Parsing BlogId from Blogspot.com in PHP using Regex


How can i get the blogid from a given blogspot.com url? I looked at the source code of the webpage from a blogspot.com it looks like this

<link rel="EditURI" type="application/rsd+xml" title="RSD" href="http://www.blogger.com/rsd.g?blogID=4899870735344410268" />

how can i parse this to get the number 4899870735344410268


Solution

  • Use DOMDocument to parse the document and then use its methods to retrieve the wanted element.

    I cannot stress this enough: never use regular expressions to parse an HTML document.

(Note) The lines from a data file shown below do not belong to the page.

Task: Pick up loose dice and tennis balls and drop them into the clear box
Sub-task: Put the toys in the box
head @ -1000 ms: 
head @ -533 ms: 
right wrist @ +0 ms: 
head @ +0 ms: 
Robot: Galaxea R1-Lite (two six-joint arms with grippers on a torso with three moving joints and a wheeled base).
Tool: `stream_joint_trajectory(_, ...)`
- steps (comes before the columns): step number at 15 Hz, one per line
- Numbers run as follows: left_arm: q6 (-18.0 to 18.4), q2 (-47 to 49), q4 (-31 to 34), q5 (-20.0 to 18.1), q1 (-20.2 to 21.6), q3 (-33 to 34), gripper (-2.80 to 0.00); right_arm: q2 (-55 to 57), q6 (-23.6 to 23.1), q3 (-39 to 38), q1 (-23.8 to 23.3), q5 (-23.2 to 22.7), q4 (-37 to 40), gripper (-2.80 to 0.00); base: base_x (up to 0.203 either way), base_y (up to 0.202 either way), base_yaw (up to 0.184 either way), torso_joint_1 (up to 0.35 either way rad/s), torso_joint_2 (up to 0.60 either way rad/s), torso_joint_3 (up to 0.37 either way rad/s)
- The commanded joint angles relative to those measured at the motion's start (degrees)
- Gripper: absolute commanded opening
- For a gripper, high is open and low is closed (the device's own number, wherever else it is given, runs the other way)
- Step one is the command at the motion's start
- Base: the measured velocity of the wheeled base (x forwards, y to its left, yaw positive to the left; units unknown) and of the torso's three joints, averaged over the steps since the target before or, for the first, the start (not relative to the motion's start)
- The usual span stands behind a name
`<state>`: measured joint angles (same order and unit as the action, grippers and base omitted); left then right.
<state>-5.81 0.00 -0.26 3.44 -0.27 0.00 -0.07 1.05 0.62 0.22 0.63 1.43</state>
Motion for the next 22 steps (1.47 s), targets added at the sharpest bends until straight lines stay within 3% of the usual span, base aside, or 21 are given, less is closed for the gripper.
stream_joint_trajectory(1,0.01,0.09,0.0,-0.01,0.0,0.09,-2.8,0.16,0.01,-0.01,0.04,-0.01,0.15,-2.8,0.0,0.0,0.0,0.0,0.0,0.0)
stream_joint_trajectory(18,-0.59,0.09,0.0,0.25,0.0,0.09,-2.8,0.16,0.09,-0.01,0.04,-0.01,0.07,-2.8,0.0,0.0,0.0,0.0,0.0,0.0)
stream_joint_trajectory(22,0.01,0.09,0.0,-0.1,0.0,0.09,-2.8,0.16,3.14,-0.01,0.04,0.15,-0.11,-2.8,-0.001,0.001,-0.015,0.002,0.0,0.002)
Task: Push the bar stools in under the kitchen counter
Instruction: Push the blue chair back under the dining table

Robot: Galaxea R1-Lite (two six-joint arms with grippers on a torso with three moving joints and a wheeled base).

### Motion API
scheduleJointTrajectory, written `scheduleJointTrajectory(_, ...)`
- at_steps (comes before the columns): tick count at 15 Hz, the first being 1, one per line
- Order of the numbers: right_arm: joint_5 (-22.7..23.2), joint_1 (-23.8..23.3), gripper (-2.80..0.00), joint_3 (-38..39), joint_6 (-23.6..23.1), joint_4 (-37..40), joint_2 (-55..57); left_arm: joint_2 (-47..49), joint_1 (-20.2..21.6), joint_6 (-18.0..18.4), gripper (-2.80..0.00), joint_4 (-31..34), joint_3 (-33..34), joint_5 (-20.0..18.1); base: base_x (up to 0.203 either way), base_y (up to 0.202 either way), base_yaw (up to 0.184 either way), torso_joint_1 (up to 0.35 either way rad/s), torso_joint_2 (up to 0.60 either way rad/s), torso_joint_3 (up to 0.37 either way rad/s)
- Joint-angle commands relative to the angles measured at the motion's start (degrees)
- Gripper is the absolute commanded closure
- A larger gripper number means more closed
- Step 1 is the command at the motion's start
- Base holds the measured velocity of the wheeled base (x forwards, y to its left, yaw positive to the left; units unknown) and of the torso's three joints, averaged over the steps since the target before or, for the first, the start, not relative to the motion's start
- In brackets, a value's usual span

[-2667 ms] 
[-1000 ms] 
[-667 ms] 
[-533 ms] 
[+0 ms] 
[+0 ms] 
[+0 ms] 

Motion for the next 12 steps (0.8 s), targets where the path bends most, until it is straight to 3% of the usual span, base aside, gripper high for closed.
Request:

    function getBlogId($url) {
      $ch = curl_init($url);
      curl_setopt($ch, CURLOPT_RETURNTRANSFER, 1);
      curl_setopt($ch, CURLOPT_AUTOREFERER, 1);
      curl_setopt($ch, CURLOPT_FOLLOWLOCATION, 1);
      curl_setopt($ch, CURLOPT_SSL_VERIFYPEER, 0);
      $page = curl_exec ($ch);
      curl_close($ch);
    
      $doc = new DOMDocument();
      @$doc->loadHTML($page);
    
      $links = $doc->getElementsByTagName('link');
    
      foreach($links as $link) {
        $rel = $link->attributes->getNamedItem('rel');
    
        if($rel && $rel->nodeValue == 'EditURI') {
          $href = $link->attributes->getNamedItem('href')->nodeValue;
          $query = parse_url($href, PHP_URL_QUERY);
    
          if($query) {
            $queryComp = array();
            parse_str($query, $queryComp);
    
            if($queryComp['blogID']) {
              return $queryComp['blogID'];
            }
          }
        }
      }
    
      return false;
    }
    

    Example use:

    $id = getBlogId('http://thehouseinmarrakesh.blogspot.com/');
    echo $id; // 483911541311389592